The show launched in 2022. In the years since, the political climate around queer visibility — particularly queer youth visibility — has shifted in ways that are difficult to overstate. In the United States, hundreds of pieces of legislation targeting queer and trans youth have been introduced or passed at state level. Books featuring queer characters have been removed from school libraries. The phrase "parental rights" has been deployed, with increasing aggression, as a mechanism for erasing queer existence from the spaces children occupy. Don't Say Gay laws. Bathroom bills. The systematic dismantling of the administrative scaffolding that made trans youth healthcare possible. These are not abstract culture war skirmishes. They are coordinated efforts to make queer young people invisible, to tell them that their existence is inappropriate, their identities a contagion.
Australia is not immune. The debates feel different here — less legislatively brutal, more socially ambient — but the underlying pressure is recognisable. The sense that queer visibility in spaces involving children is inherently suspect. That it requires justification in a way that straight visibility never does.
Into this context, Heartstopper exists. A show about queer teenagers that is gentle and joyful and G-rated in its depictions of affection, that is explicitly aimed at young people, that has been watched by millions of teenagers around the world and been a lifeline for a significant number of them. The show does not make a political argument. It doesn't need to. Its existence is the argument. The fact of it — sweet, pastel, unashamed — is a direct refutation of the idea that queer young people need to be protected from their own reflections.

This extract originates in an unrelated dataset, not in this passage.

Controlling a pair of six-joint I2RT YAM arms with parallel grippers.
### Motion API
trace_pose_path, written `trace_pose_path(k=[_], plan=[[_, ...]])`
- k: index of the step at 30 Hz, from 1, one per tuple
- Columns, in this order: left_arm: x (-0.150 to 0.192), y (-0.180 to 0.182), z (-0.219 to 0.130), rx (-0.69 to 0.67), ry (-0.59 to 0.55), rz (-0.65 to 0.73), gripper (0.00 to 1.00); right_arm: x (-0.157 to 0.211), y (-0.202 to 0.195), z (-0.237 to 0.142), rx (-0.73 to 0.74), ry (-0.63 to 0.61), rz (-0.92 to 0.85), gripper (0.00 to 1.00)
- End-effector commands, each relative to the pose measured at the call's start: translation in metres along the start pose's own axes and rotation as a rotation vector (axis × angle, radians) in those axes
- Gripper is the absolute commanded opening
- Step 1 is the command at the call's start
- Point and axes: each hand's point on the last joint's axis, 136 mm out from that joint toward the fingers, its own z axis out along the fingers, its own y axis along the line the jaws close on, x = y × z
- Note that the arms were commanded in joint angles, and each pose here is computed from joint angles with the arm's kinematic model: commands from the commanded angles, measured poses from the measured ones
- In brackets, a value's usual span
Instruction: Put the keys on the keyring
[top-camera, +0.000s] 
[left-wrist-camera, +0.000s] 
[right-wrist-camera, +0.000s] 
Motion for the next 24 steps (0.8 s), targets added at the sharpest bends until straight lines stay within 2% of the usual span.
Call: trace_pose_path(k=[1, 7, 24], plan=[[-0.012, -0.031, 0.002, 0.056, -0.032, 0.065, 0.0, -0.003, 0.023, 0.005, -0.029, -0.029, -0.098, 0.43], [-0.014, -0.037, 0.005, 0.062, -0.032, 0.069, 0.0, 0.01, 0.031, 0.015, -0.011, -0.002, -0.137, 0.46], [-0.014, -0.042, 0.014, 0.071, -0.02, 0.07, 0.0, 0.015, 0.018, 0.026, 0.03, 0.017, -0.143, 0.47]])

There's something clarifying about watching Heartstopper now, in this moment, rather than when it first aired. What felt like an act of creative generosity in 2022 feels, by 2025, more like an act of resistance. Not because the show changed, but because the context around it did. Nick and Charlie holding hands in a school corridor is the same image it always was. What it means to see it — what it costs, in some corners of the world, to let your kid watch it — that has shifted.
I think about the teenagers watching it right now in states where their existence is being actively legislated against. I think about what it means for them to have a show that treats them as the hero of their own story, without qualification, without a tragedy waiting to teach them something. The toll booth has been built higher in their direction than it was in mine. And Heartstopper just keeps quietly refusing to pay it.
Joy Withheld
Heartstopper made my chest ache in ways I hadn't anticipated. I rewatched it. I let myself feel the grief and the relief together, without trying to resolve them into something tidier. That's what the show earns, finally — not a grand statement about representation or the arc of progress, but something quieter. Permission to feel the loss and the joy simultaneously, without requiring one of them to win.
Joy withheld isn't joy lost forever. That's what I keep coming back to. Even arriving late, it finds you.
If You Want More…
Some places to go if the essay opened something up. Young Royals for the operatic version of the same ache — queerness under the weight of duty and inheritance. Love, Victor if you want the sweetness without the pastel. For books: Becky Albertalli's Simon vs. the Homo Sapiens Agenda if you want joy that doesn't cost you, Adam Silvera's They Both Die at the End if you want longing with a knife in it, Ocean Vuong's On Earth We're Briefly Gorgeous if you want tenderness pushed to the edge of what prose can hold.
And the Heartstopper soundtrack is exactly what it sounds like — then follow the threads outward. Baby Queen, who appears across all three seasons and whose whole catalogue is essentially the show's emotional register in artist form. Beabadoobee for the quieter ache. CHVRCHES' "Clearest Blue," which scores Nick's bisexual awakening so precisely it almost feels unfair. Wolf Alice for when you need it bigger. Maggie Rogers, Carly Rae Jepsen, Rachel Chinouriri, Cavetown. Girl in Red, MUNA, Troye Sivan, Clairo. Music for the feeling you now have a name for.